W3C home > Mailing lists > Public > public-prov-wg@w3.org > August 2012

Re: PROV-ISSUE-473 (generating-activity): Unique generation events and activities [prov-dm-constraints]

From: James Cheney <jcheney@inf.ed.ac.uk>
Date: Thu, 9 Aug 2012 18:22:54 +0100
Cc: Provenance Working Group <public-prov-wg@w3.org>
Message-Id: <0F177A5B-C5FA-43E2-B9D8-C23058656EE8@inf.ed.ac.uk>
To: "Miles, Simon" <simon.miles@kcl.ac.uk>
OK.  The problem with removing the key constraint is that it takes away a lot more than we probably want, e.g. now we can say:

wasGeneratedBy(evt; widget, worker1, Monday)
wasGeneratedBy(evt; widget, worker2, Tuesday).
wasGeneratedBy(evt; widget, factory, Friday).

because (only) the key constraint says that all of the other fields have to match (except attributes, which can be merged).

That seems strange to me - the whole point of event identifiers (I thought) is to identify the events.  Most of what we have done assumes events that take place between exactly two things (or at most a small number), rather than arbitrarily many.  So I would say that at least the times should match, otherwise the thing gets generated at two different times.

It seems that there are two main use cases:

1.  separate activities participating simultaneously in generating the same entity:


2.  super- and sub-activities generating the same entity via events describing different abstraction levels.

wasGeneratedBy(evt1;widget, factory,t1)
wasGeneratedBy(evt2;widget, worker,t1)
(some non-PROV statement that a1 is part of a2)

>From the point of view of PROV, there is no real difference, since we don't have a way of saying an activity is a sub-activity of another... Does this sound right?

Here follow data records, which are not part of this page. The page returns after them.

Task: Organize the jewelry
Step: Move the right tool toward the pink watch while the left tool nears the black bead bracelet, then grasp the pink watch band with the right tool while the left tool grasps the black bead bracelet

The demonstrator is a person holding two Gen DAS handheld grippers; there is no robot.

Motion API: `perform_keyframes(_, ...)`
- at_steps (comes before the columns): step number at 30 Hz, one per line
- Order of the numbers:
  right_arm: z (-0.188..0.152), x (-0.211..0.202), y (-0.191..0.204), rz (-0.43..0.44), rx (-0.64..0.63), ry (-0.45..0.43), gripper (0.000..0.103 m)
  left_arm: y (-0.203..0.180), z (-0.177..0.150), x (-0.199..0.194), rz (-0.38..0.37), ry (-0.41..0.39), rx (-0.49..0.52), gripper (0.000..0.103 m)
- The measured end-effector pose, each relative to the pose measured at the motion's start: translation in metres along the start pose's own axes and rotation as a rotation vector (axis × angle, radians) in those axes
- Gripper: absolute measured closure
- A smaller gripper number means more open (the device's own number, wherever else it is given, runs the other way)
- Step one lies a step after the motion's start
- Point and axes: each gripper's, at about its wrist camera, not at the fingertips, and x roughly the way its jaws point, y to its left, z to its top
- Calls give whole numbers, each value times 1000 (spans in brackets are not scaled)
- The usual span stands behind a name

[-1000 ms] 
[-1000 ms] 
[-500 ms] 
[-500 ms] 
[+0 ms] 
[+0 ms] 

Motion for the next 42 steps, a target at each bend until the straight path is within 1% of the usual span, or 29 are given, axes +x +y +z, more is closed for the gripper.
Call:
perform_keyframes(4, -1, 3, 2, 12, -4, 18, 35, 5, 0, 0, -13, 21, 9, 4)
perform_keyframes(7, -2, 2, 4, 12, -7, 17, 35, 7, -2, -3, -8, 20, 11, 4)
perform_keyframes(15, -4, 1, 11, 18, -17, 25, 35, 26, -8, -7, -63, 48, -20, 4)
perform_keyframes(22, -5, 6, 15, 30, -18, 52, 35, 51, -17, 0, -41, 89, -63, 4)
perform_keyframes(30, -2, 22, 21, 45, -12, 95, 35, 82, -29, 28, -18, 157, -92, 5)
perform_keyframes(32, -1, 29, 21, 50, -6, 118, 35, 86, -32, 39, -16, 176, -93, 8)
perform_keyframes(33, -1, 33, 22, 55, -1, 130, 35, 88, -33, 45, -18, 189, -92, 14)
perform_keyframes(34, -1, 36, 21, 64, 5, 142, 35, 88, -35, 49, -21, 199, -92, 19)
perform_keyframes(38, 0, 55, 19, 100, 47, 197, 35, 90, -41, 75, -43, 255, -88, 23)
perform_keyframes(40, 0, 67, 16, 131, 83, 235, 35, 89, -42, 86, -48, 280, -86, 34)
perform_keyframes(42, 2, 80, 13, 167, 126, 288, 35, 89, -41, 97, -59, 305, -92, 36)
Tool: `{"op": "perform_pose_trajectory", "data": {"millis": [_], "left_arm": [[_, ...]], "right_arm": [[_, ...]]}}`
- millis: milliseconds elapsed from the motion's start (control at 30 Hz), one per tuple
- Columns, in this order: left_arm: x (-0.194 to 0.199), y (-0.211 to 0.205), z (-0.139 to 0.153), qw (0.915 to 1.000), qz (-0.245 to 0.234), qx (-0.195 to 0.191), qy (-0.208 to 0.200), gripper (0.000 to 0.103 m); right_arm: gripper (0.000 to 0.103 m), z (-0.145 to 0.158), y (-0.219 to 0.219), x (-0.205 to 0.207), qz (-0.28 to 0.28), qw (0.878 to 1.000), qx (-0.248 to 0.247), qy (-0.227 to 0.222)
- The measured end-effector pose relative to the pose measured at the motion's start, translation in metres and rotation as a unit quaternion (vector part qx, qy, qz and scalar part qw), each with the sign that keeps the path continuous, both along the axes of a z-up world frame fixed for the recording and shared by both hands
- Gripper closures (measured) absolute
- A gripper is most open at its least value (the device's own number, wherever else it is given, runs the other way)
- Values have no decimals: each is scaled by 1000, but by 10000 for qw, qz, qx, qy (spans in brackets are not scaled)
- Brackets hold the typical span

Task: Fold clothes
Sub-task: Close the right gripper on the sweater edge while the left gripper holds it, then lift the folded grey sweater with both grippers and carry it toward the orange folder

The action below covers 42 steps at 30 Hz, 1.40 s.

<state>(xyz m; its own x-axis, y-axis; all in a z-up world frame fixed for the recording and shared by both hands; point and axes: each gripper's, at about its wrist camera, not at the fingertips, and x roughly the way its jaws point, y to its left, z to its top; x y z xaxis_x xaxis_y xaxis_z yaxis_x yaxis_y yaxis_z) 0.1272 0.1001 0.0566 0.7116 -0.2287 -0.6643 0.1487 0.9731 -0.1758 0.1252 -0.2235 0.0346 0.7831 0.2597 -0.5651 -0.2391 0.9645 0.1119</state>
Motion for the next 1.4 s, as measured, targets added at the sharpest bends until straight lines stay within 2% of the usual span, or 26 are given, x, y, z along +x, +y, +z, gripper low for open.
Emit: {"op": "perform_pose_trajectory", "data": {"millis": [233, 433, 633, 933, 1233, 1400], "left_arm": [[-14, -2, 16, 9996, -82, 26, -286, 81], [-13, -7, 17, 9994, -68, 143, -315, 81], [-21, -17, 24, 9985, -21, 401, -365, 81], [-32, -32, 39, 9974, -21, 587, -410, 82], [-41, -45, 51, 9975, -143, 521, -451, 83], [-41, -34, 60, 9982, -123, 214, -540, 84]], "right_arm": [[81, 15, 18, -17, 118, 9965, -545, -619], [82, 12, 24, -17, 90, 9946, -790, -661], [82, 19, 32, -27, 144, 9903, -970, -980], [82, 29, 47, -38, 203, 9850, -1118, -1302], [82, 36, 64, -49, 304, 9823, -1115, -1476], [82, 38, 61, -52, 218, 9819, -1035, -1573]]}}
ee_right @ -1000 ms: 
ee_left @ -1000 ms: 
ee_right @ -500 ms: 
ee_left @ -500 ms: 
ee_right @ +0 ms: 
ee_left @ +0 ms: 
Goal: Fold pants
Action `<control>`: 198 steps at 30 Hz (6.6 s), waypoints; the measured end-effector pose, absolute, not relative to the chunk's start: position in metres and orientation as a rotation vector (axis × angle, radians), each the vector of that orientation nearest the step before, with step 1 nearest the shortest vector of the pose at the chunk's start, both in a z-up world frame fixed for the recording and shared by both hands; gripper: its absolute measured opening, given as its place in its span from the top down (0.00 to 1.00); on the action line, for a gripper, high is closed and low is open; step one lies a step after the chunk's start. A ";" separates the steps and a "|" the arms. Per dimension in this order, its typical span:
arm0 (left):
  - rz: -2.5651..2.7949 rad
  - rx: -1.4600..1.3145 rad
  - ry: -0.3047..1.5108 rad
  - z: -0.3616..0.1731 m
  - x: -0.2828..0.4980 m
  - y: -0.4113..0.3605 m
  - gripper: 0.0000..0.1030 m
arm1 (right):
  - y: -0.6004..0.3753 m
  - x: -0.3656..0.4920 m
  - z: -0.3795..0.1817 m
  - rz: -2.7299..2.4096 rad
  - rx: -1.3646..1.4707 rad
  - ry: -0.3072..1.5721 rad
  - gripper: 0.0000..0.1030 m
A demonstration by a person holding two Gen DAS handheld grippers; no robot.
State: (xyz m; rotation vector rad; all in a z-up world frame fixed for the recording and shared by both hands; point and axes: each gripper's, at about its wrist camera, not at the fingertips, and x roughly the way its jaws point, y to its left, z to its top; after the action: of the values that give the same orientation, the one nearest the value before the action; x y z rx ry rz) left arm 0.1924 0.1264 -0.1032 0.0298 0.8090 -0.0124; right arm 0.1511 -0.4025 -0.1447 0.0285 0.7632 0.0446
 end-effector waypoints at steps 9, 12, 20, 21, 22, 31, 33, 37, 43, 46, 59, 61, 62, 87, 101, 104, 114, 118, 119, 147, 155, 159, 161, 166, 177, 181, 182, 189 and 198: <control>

As a strawman, why wouldn't it work to require a specific "primary" activity (which could be a new activity invented solely for this event), and have an attribute that such as prov:contributedTo that names other activities that contributed to a generation event (perhaps indirectly, such as a super-activity)?


wasGeneratedBy(evt1;e,workers12,t1,[prov:contributed = worker1, prov:contributed = worker2)

wasGeneratedBy(evt1;e,worker,t1,[prov:contributed = factory)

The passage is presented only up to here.